You Love Me
- Author: Caroline Kepnes
- Language: English
- Genre: Thriller
- Published: April 6, 2021
- Publisher: Random House
- Publication place: United States
- Media type: Print (hardback and paperback) Audiobook E-book
- Pages: 400 (hardcover)
- ISBN: 978-0-593-13378-1
- Preceded by: Hidden Bodies (2016)
- Followed by: For You and Only You (2023)

= You Love Me (novel) =

2021 thriller novel by Caroline Kepnes

You Love Me is a thriller novel by Caroline Kepnes, published in April 2021. It is the sequel to her 2016 novel, Hidden Bodies, and third installment of the You series.

The novel debuted at number fifteen on The New York Times fiction best-seller list for the week ending April 10, 2021.

Kepnes published another sequel, For You and Only You, in 2023.

== Synopsis ==
After serving time in jail, Joe is released and paid off by the wealthy Quinn family to stay away from Love and their baby. Taking the money, Joe leaves Los Angeles and relocates to the quiet Bainbridge Island in Washington State, determined to live a better, less violent life and prove he can love someone the “right” way.

He starts working at the local library, where he meets Mary Kay DiMarco, a well-liked librarian with a teenage daughter, Nomi.
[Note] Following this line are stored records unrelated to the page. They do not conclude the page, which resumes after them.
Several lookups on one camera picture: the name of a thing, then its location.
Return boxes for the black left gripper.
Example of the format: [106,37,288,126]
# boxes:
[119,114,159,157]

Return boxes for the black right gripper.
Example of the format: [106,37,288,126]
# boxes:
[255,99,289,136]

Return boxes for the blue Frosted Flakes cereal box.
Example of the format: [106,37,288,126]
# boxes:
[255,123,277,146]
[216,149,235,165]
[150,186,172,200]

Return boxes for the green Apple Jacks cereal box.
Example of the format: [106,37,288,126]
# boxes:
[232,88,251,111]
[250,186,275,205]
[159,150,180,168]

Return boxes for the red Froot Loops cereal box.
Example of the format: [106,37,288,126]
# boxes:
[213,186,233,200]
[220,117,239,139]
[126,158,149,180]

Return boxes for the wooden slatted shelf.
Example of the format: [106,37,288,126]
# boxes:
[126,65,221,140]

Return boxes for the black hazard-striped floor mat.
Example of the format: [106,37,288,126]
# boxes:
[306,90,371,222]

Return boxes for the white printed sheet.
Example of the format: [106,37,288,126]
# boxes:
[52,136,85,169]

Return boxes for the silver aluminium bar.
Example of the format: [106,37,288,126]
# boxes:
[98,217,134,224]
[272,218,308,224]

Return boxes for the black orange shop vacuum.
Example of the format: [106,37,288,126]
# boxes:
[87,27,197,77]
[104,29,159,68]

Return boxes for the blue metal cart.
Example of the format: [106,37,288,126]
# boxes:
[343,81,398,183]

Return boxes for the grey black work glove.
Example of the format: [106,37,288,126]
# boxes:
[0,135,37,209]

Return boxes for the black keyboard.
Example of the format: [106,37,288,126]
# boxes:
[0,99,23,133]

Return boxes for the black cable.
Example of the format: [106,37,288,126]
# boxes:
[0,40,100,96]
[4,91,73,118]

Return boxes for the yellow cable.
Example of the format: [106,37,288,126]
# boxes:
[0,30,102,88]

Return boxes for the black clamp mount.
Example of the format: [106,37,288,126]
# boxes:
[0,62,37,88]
Joe becomes obsessed with Mary Kay but convinces himself he will win her over by being honest, patient, and good. However, when he learns she is still married to her ex-rockstar husband Phil, Joe subtly manipulates the situation. He befriends Phil under a fake identity, encourages him to relapse into addiction, and ultimately helps push Mary Kay toward divorcing him. Phil later dies of an overdose.

Joe and Mary Kay begin a romantic relationship and move in together. For a time, Joe feels genuinely happy and in control. However, complications arise when Love unexpectedly shows up, confronting Joe and ultimately shooting him. Joe survives, but Love dies in the encounter.
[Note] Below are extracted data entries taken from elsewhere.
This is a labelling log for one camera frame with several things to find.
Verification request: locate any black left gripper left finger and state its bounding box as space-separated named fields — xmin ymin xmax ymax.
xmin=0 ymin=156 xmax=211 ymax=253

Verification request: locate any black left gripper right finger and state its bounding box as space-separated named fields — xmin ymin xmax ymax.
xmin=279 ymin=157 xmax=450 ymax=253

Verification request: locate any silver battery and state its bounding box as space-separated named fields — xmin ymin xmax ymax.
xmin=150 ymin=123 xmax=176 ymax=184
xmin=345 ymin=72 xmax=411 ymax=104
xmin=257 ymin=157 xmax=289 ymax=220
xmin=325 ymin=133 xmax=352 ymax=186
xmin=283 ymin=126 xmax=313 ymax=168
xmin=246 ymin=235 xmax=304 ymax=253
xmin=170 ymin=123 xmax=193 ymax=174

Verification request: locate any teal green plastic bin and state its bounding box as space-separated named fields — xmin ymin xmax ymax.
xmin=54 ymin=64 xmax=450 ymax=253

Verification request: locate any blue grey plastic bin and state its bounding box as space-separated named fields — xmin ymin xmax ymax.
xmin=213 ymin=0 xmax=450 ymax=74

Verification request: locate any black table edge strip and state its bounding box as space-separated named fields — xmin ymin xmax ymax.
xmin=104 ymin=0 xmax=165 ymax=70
Back on Bainbridge, Joe’s life spirals again. Seamus, a man obsessed with Nomi, kidnaps Joe out of jealousy. Joe is rescued by a private investigator hired by Love’s family, who kills Seamus in the process. Mary Kay and Joe get married in a small, symbolic backyard ceremony.

However, things fall apart once more when Nomi, confused and angry, pushes Mary Kay down the stairs during an argument. Mary Kay ends up in a coma. In the aftermath, Joe moves to Florida and opens a bar/bookstore. The novel ends with Joe meeting a mysterious woman, hinting at the beginning of another obsession.

== Reception ==
Sarah Weinman from The New York Times gave a glowing review of the novel, stating that it "continues to work because Kepnes is brilliant at depicting the cognitive dissonance of someone like Joe. His stalkerish behavior steps over the line again and again, but in a way that is all too familiar to any woman menaced or made uncomfortable by the so-called "good guy." No doubt he'll return in future installments, demonstrating the shattered barrier between id and superego."

== Sequels ==
Kepnes published a third sequel, For You and Only You, in 2023.